This exercise calls for a copy of every line in the listing below that carries the word "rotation".

__________________________________________________

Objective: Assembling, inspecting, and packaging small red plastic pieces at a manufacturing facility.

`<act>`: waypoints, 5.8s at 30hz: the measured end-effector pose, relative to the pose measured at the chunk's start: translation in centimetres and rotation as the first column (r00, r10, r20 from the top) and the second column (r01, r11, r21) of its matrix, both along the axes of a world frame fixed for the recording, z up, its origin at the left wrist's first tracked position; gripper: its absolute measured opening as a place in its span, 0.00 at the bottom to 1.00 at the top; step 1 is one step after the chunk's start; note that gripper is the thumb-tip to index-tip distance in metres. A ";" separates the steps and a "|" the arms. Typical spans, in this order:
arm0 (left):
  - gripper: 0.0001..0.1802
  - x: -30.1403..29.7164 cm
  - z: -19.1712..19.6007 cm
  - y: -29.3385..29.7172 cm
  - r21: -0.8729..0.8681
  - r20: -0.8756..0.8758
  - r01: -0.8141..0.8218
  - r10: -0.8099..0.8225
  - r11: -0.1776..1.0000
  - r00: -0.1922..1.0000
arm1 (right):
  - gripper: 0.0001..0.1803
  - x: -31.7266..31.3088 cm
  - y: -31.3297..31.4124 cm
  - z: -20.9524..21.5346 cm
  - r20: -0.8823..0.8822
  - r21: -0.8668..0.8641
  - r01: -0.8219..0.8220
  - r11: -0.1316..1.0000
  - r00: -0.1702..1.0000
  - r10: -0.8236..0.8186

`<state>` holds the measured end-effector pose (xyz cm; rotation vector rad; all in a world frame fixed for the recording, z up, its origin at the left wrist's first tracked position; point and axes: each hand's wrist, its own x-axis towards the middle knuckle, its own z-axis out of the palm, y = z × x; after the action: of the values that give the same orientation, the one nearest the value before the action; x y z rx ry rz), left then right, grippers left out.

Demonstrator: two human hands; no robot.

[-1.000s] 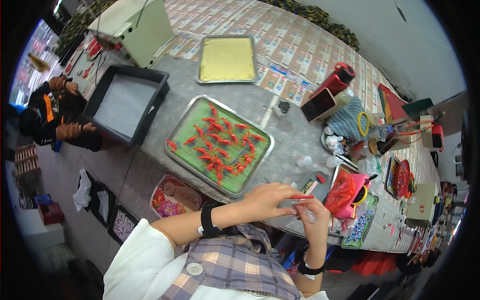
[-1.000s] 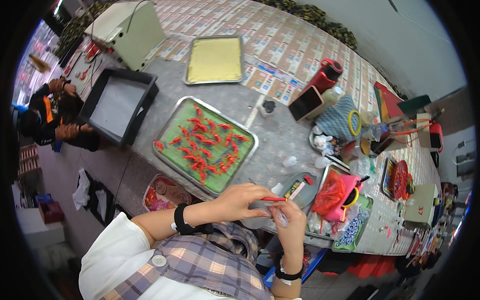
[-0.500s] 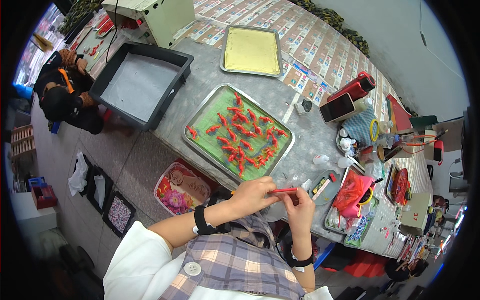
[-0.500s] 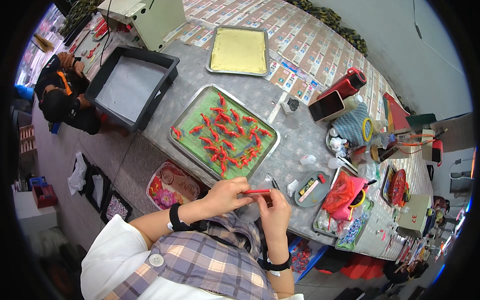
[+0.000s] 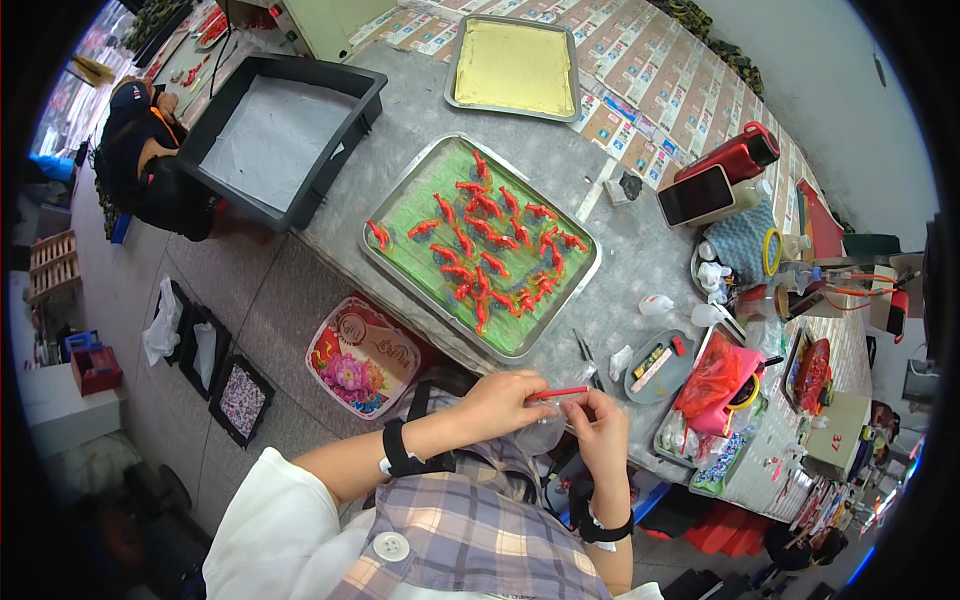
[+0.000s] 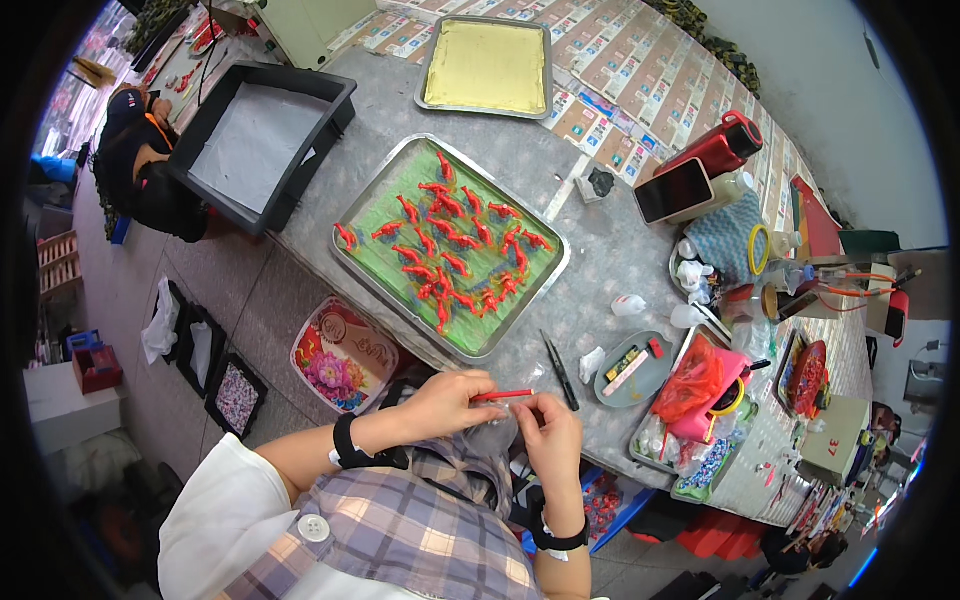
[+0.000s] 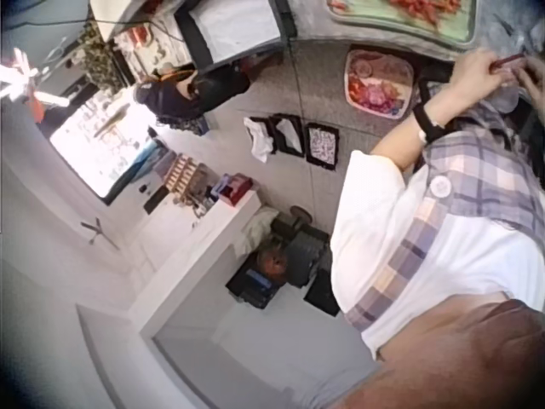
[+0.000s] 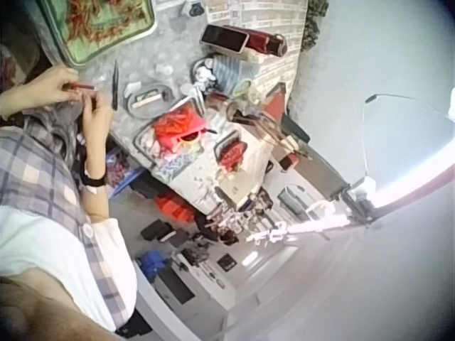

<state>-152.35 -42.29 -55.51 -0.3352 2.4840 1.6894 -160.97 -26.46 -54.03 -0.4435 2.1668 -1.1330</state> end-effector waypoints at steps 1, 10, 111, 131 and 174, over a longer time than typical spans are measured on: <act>0.15 0.1 -0.5 0.1 -0.002 -0.007 0.006 -0.006 1.000 1.000 | 0.06 0.1 0.0 0.0 -0.101 0.041 -0.059 0.997 0.993 0.063; 0.15 1.8 -5.3 0.9 0.164 0.125 -0.069 0.048 0.984 0.991 | 0.04 -2.0 3.2 -2.2 0.682 -0.179 0.563 0.807 0.662 -0.310; 0.09 -0.1 -7.6 0.0 0.432 -0.180 -0.181 0.281 0.883 0.943 | 0.05 -0.7 -1.1 -3.0 -0.702 0.219 -0.232 0.948 0.637 0.318; 0.08 1.5 -10.4 0.3 0.114 -0.318 0.020 0.017 0.993 0.948 | 0.15 -0.2 0.3 -7.1 -0.167 0.297 0.148 0.943 0.981 -0.101; 0.17 2.6 -10.1 -1.6 0.391 0.073 -0.046 0.018 0.919 0.997 | 0.07 -4.4 1.3 -5.4 0.278 -0.398 0.465 0.791 0.883 -0.379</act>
<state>-149.71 -43.85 -65.61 -0.3813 2.0336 2.0927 -165.39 -25.12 -59.41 -0.0263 1.8702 -1.8766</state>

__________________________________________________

# Answer to the exercise:
`<act>`: waypoints, 5.8s at 30hz: the measured end-effector pose, relative to the pose measured at the chunk's start: translation in centimetres and rotation as the first column (r00, r10, r20 from the top) and the second column (r01, r11, r21) of its matrix, both along the axes of a world frame fixed for the recording, z up, its origin at the left wrist's first tracked position; gripper: its absolute measured opening as a place in its span, 0.00 at the bottom to 1.00 at the top; step 1 is one step after the chunk's start; note that gripper is the thumb-tip to index-tip distance in metres. A ";" separates the steps and a "|" the arms. Typical spans, in this order:
`<state>` holds the measured end-effector pose (xyz cm; rotation vector rad; all in a world frame fixed for the recording, z up, its origin at the left wrist's first tracked position; point and axes: each hand's wrist, its own x-axis towards the middle knuckle, its own z-axis out of the palm, y = z × x; after the action: of the values that give the same orientation, the one nearest the value before the action; x y z rx ry rz), left then right, grippers left out.

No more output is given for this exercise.